**Records for the task**

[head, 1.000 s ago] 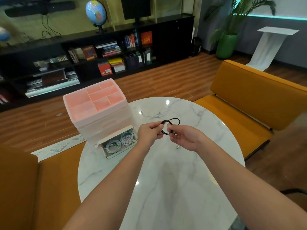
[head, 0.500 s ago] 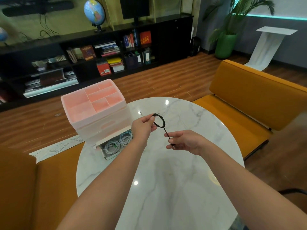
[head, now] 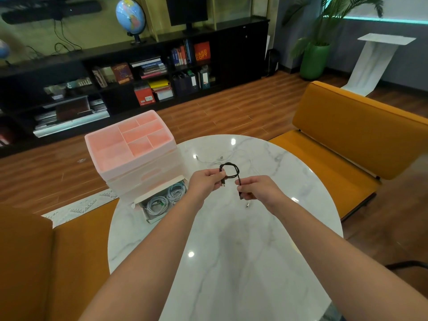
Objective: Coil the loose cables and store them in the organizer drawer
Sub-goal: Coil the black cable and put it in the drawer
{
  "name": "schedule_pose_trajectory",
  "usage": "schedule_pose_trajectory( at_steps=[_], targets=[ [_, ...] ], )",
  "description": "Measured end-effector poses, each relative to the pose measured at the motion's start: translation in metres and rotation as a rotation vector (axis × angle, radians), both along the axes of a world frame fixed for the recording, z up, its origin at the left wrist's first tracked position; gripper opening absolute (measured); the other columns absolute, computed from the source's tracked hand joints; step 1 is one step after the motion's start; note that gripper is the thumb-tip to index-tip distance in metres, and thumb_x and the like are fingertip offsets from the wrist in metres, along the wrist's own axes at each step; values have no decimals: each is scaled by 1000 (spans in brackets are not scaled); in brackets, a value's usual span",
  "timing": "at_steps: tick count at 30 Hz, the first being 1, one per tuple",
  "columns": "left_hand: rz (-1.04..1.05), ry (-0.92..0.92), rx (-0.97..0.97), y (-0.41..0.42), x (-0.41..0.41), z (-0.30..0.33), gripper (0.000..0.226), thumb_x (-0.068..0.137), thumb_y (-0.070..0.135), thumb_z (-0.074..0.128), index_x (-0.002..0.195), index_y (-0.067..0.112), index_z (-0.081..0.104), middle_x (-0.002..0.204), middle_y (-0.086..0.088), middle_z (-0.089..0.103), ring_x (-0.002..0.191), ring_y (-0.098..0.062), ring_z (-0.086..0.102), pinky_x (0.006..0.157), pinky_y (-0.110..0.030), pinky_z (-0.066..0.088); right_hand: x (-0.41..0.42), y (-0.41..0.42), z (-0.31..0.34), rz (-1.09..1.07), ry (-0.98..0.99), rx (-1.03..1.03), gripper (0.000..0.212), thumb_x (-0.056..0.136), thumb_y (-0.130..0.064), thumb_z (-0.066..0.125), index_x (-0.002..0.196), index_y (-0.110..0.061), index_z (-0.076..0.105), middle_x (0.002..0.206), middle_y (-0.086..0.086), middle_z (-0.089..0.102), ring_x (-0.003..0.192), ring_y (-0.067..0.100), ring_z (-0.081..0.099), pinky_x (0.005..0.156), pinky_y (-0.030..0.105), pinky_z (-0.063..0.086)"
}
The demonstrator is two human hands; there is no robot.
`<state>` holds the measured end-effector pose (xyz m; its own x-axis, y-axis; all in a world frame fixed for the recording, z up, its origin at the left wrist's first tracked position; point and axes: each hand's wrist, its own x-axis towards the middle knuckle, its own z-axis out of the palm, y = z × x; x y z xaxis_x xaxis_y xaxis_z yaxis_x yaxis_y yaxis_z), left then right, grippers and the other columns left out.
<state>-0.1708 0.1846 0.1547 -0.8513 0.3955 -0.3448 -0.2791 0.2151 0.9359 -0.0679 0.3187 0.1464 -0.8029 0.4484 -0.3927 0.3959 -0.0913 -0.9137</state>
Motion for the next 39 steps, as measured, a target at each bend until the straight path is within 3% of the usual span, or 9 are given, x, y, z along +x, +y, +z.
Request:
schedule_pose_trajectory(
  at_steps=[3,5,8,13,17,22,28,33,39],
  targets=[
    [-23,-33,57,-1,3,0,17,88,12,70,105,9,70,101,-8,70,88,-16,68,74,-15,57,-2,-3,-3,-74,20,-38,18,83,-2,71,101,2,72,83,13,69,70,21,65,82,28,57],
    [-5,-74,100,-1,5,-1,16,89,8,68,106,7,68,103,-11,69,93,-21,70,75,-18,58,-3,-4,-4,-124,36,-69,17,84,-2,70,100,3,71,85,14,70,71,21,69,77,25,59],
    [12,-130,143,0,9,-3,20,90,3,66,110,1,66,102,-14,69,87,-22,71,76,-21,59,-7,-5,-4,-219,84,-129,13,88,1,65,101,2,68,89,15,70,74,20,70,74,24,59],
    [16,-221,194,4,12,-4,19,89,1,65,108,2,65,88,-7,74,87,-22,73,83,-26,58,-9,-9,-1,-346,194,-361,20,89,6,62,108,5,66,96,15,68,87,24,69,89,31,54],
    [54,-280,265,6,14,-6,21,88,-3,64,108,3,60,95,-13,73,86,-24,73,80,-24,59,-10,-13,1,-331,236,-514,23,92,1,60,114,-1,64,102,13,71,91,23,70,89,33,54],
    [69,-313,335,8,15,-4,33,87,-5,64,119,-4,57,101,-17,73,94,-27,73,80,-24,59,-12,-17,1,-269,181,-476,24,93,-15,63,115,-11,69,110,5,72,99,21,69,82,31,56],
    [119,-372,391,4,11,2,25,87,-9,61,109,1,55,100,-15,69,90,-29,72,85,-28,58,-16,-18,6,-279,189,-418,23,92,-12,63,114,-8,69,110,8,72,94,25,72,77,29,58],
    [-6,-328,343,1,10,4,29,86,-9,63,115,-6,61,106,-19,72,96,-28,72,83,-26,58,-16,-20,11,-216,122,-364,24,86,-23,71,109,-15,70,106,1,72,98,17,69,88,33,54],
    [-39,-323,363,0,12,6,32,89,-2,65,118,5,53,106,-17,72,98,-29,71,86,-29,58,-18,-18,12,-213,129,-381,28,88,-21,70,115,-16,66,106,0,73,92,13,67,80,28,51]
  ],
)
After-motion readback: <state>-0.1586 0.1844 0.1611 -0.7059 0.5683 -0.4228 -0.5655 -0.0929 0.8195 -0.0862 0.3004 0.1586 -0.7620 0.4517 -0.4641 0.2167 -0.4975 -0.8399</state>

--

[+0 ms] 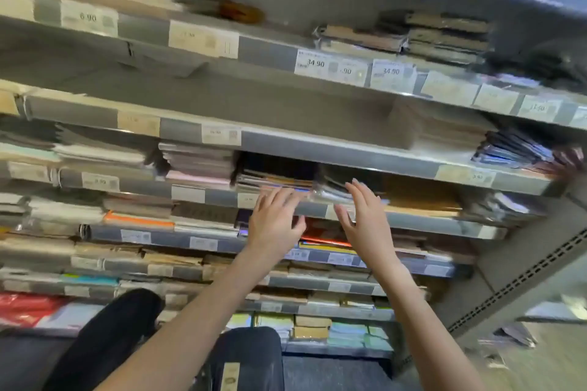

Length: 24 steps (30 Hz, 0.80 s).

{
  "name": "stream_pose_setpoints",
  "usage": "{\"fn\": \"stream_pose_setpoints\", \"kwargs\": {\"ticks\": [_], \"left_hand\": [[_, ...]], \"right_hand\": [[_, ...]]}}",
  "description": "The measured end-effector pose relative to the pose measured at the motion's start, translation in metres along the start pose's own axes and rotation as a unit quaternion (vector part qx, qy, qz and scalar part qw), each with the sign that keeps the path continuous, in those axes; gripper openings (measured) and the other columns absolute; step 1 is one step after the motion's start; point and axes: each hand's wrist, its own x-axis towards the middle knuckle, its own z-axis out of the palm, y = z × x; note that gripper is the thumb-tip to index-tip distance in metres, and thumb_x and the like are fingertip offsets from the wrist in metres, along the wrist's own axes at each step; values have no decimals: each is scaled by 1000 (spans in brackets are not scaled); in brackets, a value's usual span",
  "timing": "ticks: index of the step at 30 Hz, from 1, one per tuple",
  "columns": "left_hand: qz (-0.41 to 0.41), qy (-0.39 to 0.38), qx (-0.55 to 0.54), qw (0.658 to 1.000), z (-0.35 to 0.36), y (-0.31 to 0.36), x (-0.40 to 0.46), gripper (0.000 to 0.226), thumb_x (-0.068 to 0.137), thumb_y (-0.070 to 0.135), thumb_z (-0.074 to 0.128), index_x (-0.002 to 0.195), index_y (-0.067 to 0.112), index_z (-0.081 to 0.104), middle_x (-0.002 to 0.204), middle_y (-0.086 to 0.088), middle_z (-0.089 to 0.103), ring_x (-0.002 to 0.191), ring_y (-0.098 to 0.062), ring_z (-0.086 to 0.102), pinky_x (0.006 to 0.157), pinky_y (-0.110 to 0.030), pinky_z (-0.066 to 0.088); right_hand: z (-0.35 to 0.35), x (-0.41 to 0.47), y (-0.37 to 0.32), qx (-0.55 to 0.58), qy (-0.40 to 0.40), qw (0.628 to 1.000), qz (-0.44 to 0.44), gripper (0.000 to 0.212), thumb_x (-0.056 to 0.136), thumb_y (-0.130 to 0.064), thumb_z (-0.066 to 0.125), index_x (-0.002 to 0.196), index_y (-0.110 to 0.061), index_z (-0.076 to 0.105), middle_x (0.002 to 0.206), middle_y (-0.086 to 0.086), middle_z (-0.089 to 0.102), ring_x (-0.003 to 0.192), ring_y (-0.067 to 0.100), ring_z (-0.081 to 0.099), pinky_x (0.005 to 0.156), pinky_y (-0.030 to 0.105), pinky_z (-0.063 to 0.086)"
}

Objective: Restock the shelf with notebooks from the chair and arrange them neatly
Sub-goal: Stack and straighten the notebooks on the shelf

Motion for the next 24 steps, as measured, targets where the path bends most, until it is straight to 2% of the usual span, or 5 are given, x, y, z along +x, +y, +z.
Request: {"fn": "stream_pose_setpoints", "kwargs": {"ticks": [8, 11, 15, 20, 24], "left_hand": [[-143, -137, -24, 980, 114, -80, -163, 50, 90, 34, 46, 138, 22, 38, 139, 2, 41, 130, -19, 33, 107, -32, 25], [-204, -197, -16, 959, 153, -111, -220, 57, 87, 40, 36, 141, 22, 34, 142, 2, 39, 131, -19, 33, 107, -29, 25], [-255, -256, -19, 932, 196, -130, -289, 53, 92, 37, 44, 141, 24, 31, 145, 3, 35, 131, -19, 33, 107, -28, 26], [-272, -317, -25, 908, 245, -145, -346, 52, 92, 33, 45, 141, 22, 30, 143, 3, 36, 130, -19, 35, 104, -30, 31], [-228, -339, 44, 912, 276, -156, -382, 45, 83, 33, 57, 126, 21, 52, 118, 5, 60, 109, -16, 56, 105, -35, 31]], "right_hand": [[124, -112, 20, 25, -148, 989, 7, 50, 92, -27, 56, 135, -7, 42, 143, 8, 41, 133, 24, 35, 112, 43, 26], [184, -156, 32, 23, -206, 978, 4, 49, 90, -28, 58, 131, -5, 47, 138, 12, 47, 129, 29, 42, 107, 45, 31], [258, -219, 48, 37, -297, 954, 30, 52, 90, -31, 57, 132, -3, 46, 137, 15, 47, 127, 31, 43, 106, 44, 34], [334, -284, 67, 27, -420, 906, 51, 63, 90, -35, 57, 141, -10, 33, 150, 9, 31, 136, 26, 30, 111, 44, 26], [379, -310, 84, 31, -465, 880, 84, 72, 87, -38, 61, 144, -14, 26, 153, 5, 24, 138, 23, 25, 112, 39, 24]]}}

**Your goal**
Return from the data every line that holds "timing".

**Exercise solution**
  "timing": "at_steps: tick count at 30 Hz, the first being 1, one per tuple",
  "timing": "ticks: index of the step at 30 Hz, from 1, one per tuple",

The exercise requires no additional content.